== Segment start ==

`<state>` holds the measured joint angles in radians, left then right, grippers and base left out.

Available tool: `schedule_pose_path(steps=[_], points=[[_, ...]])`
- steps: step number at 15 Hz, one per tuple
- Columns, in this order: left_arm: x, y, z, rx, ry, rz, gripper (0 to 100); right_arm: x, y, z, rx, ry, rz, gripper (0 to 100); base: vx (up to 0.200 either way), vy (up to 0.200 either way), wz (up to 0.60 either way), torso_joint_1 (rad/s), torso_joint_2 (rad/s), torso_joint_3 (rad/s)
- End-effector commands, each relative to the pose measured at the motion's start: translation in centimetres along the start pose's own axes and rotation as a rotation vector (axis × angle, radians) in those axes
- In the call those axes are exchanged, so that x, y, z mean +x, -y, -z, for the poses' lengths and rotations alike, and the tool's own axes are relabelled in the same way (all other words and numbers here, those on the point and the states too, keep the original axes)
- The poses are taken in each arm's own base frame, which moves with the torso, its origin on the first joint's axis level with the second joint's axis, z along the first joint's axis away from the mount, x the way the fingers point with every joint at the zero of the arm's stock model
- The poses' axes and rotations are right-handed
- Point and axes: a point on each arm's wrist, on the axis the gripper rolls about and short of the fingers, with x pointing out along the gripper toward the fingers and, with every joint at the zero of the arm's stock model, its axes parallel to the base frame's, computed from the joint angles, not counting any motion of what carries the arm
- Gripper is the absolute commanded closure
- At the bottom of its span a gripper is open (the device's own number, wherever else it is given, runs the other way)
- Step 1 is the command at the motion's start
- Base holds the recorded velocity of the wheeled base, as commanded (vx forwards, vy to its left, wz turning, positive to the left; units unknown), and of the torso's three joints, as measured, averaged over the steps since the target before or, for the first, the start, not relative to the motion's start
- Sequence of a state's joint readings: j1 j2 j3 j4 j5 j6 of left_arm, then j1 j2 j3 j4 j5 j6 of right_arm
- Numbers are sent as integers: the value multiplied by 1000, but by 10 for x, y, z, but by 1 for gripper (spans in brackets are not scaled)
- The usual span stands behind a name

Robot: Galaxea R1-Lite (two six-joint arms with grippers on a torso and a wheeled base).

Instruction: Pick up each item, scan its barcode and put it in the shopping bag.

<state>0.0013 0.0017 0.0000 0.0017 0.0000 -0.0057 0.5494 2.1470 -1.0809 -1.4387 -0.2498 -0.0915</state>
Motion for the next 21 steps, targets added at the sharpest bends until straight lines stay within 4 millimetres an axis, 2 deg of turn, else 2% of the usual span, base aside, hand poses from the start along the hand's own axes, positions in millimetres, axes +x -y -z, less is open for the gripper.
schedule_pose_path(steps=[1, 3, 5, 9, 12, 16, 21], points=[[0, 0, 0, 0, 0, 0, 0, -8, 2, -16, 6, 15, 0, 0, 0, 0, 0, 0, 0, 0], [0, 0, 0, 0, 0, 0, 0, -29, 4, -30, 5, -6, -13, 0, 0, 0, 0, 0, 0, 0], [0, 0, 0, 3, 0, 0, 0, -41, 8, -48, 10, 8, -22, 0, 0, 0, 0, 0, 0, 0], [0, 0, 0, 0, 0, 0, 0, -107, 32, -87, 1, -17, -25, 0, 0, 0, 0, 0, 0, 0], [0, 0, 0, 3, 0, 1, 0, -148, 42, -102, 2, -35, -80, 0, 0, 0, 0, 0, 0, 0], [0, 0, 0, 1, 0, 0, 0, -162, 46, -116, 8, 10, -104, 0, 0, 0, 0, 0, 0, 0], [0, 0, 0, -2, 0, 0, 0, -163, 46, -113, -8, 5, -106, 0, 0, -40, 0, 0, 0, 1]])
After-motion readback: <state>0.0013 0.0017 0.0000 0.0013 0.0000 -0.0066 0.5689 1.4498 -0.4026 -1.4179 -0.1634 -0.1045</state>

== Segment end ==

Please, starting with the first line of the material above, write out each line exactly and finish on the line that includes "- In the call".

SOLUTION TO THIS PROBLEM:
`<state>` holds the measured joint angles in radians, left then right, grippers and base left out.

Available tool: `schedule_pose_path(steps=[_], points=[[_, ...]])`
- steps: step number at 15 Hz, one per tuple
- Columns, in this order: left_arm: x, y, z, rx, ry, rz, gripper (0 to 100); right_arm: x, y, z, rx, ry, rz, gripper (0 to 100); base: vx (up to 0.200 either way), vy (up to 0.200 either way), wz (up to 0.60 either way), torso_joint_1 (rad/s), torso_joint_2 (rad/s), torso_joint_3 (rad/s)
- End-effector commands, each relative to the pose measured at the motion's start: translation in centimetres along the start pose's own axes and rotation as a rotation vector (axis × angle, radians) in those axes
- In the call those axes are exchanged, so that x, y, z mean +x, -y, -z, for the poses' lengths and rotations alike, and the tool's own axes are relabelled in the same way (all other words and numbers here, those on the point and the states too, keep the original axes)

That concludes the output for this exercise.